## [Task to carry out]
A verbatim transcript of the data that follows, free of images, is the expected result.

*** Recorded information Section Begins ***

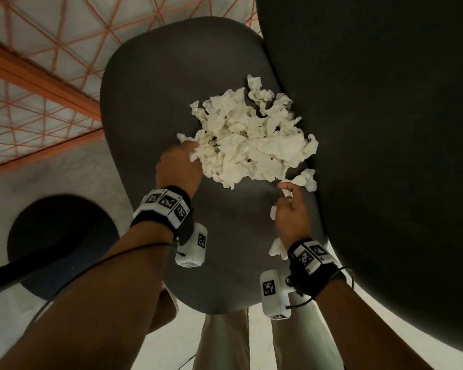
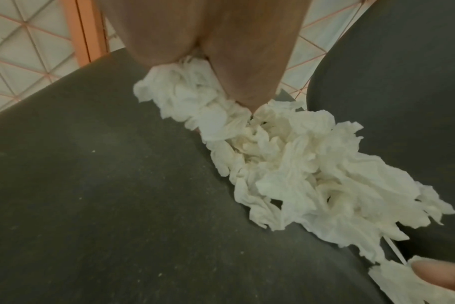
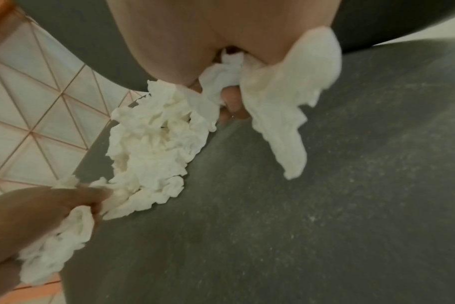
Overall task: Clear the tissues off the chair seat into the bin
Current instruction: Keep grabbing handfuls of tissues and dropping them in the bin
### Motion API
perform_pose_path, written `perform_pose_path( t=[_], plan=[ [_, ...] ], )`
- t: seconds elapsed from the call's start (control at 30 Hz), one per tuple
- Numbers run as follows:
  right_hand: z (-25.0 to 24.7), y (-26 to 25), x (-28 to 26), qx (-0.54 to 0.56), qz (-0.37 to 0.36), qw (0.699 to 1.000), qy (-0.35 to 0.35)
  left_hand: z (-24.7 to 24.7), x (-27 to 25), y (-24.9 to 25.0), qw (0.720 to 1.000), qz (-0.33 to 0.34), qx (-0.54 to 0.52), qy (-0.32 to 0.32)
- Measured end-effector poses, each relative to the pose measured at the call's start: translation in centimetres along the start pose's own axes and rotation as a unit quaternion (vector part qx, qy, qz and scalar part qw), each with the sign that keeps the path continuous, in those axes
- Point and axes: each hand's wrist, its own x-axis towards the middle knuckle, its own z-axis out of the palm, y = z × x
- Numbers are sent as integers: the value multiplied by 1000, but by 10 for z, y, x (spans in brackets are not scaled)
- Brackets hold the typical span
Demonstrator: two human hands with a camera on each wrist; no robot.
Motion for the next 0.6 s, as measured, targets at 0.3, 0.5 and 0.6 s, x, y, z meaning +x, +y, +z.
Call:
perform_pose_path(
  t=[0.3, 0.5, 0.6],
  plan=[
    [-9, 13, 17, -115, 41, 990, 70, -5, -43, -4, 989, 52, -35, 136],
    [-15, 11, 28, -172, 26, 981, 82, 1, -87, 4, 984, 53, -83, 146],
    [-20, 7, 26, -133, 57, 987, 70, 10, -97, 8, 986, 56, -88, 128]
  ],
)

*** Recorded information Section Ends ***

## [Result of this exercise]
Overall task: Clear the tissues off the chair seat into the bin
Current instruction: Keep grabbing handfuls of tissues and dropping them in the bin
### Motion API
perform_pose_path, written `perform_pose_path( t=[_], plan=[ [_, ...] ], )`
- t: seconds elapsed from the call's start (control at 30 Hz), one per tuple
- Numbers run as follows:
  right_hand: z (-25.0 to 24.7), y (-26 to 25), x (-28 to 26), qx (-0.54 to 0.56), qz (-0.37 to 0.36), qw (0.699 to 1.000), qy (-0.35 to 0.35)
  left_hand: z (-24.7 to 24.7), x (-27 to 25), y (-24.9 to 25.0), qw (0.720 to 1.000), qz (-0.33 to 0.34), qx (-0.54 to 0.52), qy (-0.32 to 0.32)
- Measured end-effector poses, each relative to the pose measured at the call's start: translation in centimetres along the start pose's own axes and rotation as a unit quaternion (vector part qx, qy, qz and scalar part qw), each with the sign that keeps the path continuous, in those axes
- Point and axes: each hand's wrist, its own x-axis towards the middle knuckle, its own z-axis out of the palm, y = z × x
- Numbers are sent as integers: the value multiplied by 1000, but by 10 for z, y, x (spans in brackets are not scaled)
- Brackets hold the typical span
Demonstrator: two human hands with a camera on each wrist; no robot.
Motion for the next 0.6 s, as measured, targets at 0.3, 0.5 and 0.6 s, x, y, z meaning +x, +y, +z.
Call:
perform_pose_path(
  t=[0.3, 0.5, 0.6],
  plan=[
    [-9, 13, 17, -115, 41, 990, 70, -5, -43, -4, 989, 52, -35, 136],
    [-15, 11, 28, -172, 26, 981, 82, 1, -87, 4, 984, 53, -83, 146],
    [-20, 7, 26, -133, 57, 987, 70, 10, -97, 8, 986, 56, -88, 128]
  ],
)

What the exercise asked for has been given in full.